Missing on a chance at the GCC Championships to secure a qualification spot, Rashid Abdul Hamid of the UAE still has a few more chances to punch his ticket.
UAE table tennis hope has eyes on 2012 Olympics
DUBAI // The GCC Championships cannot come soon enough for Rashid Abdul Hamid as he looks for redemption after his disappointment in the West Asia qualifiers for the 2012 Olympics.
Hamid, the UAE's top table tennis player, finished second to Kuwait's Ibrahem Al Hasan in the qualifiers held in Dubai last month. Al Hasan went through the tournament unbeaten to book the single qualification spot from among 14 participants for the London Games.
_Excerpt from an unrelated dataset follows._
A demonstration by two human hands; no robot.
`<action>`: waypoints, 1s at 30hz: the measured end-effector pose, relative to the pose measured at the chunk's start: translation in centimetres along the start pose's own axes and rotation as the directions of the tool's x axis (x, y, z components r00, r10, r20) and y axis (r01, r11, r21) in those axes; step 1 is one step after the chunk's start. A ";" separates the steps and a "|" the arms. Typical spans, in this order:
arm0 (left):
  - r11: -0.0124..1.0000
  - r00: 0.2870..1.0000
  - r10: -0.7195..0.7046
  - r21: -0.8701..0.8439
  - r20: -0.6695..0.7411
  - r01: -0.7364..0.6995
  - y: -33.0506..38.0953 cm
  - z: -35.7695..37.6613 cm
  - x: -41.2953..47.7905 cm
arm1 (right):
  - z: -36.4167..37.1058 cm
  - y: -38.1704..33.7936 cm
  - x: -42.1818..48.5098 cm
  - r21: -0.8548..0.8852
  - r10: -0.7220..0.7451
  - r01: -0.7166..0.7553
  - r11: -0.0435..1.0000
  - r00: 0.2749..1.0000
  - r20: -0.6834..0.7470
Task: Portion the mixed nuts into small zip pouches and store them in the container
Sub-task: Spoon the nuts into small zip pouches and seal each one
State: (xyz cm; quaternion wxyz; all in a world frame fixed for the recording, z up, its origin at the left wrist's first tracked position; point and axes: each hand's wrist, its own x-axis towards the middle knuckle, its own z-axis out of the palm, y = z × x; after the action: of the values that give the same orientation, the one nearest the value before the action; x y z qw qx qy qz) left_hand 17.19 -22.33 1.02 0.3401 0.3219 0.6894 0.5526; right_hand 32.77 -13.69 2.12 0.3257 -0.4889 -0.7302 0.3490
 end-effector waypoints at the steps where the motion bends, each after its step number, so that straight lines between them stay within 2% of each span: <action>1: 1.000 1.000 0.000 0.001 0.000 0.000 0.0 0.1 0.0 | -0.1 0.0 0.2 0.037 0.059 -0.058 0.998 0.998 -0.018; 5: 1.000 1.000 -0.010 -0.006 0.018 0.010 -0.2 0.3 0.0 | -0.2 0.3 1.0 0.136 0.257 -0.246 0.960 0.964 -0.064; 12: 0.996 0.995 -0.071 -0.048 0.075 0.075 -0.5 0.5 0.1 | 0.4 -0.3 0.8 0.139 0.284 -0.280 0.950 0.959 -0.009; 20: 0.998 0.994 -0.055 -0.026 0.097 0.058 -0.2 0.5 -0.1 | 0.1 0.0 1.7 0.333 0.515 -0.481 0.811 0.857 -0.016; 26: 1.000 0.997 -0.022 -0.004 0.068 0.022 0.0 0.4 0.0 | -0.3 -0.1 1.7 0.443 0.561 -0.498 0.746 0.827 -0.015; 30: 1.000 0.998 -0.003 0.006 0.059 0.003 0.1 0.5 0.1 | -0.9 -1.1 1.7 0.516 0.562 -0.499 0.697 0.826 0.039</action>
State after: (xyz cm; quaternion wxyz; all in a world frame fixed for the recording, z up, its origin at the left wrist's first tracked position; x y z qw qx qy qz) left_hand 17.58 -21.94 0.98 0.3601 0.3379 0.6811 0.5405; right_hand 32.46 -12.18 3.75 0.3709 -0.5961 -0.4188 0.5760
Hamid's Olympic dream, however, remains alive as he can still qualify through the Asian qualification, scheduled to be held in Hong Kong from April 19-22 next year, and the final world qualification event a month later.
In the meantime, Hamid has turned his focus to winning gold at the Gulf Championships, which start in Bahrain on July 21. His loss in Dubai has not dampened his confidence.
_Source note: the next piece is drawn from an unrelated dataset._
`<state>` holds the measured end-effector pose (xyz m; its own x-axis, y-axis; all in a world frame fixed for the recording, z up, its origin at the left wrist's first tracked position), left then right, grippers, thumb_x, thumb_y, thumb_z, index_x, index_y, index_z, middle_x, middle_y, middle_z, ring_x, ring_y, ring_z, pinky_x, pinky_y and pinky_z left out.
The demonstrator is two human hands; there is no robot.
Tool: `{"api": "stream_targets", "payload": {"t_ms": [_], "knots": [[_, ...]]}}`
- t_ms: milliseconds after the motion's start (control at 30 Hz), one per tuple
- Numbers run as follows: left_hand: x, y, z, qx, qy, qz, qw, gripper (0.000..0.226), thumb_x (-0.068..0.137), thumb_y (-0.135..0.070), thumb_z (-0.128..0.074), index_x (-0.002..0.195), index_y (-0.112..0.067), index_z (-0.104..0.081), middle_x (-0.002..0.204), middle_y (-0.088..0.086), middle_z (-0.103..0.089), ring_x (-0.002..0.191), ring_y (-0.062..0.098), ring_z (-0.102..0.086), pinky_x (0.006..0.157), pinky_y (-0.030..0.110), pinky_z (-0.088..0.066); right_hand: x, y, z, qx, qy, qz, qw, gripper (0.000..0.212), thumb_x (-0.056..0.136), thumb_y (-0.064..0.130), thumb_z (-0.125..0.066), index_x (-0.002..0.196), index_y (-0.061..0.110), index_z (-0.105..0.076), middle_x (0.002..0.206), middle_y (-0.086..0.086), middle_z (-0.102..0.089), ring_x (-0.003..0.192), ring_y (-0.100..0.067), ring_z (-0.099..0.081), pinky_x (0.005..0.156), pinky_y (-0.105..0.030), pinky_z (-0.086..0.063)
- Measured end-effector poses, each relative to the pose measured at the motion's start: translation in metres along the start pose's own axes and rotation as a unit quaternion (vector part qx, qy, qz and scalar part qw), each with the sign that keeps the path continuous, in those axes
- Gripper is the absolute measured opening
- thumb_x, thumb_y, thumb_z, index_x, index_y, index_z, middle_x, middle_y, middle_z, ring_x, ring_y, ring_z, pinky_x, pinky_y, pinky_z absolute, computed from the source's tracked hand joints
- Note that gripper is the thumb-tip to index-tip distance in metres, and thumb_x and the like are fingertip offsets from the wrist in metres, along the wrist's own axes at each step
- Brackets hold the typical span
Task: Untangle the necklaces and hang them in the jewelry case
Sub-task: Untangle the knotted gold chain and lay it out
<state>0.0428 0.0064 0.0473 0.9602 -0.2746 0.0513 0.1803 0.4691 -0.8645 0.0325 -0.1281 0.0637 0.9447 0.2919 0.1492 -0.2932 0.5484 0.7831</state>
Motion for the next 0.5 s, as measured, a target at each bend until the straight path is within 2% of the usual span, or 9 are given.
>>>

"On the individual level, I think I am going to get two gold medals minimum," Hamid said. "We are hoping for three gold medals from the championships. We have a very strong team, with players like Rashid Mohammad and Jasem Linjawy, so we have a very good chance. "
The country's table tennis squad is training in South Korea for the tournament and the 23 year old left for Seoul on Tuesday night to join them.
The tournament will give Hamid a chance to renew his rivalry with Al Hasan, the only man to beat the Emirati at the West Asian qualifiers. He lost twice to the Kuwaiti, 3-1 in the group stages and 4-2 in the eight-player second stage, which was played on a round-robin basis to decide the champion.
"For me, the most important thing is I tried," Hamid said. "If I had not tried hard and lost, then it's an issue for me. If I have given my best, I have to accept defeats just as I accept wins."
Hamid admits he might have been undone by nerves.
"I think I was very tense," he said. "I was probably trying too hard to win and lost some easy points. I was leading in most of the games.
"From [scores] 1-1 and 6-2 [in one game], I lost. The game after that was 9-6 for me and I lost. If I had won those two, it would have been 3-1 for me, and then I just had to win one more to finish the game.
"It's like [Roger] Federer - he was leading 2-0 [against Jo-Wilfried Tsonga in their Wimbledon quarter-final] and lost."
Al Hasan is the first qualifier to confirm his place in the London Games. He joins the top 28 players from the men's world rankings, who have earned a direct entry.
The men's single competition will have 72 competitors at the Olympics, the others will come through regional qualifiers.
No country can have more than two participants in the men's singles competition, which means players from Asia's table tennis heavyweights such as China, Japan, Hong Kong, Singapore and South Korea will not be able to participate in the qualifiers as they have already filled their quota through ranked players.
Hamid believes these rule changes give amateur players, such as himself, a realistic hope of qualifying.
"With the new system, we have more chances," he said. "In 2008, the rule was that three players from each country could play, so we had players such as Zhang Jike [the world No 4] and Oh Sang-eun [the world No 12] playing.
"This time, there are no top players playing the qualifications, so we still have a chance."
Aside from his opponents, Hamid is also having to overcome a taxing daily routine. A resident of Dubai, he works for Etihad Airways in Abu Dhabi and the commute leaves him little time for sports.
"My target [for qualification] was this summer," he said. "I don't know what's going to happen now due to my work and other stuff.
"It is really tough working and playing. So I am not going to play as I used to play before. Or, maybe, I will play a lot. I don't know. We still have 10 months ... Maybe it is not in my destiny to go to 2012 or maybe God wants me to qualify from the Asian tournament. We will just have to wait and see what's going to happen."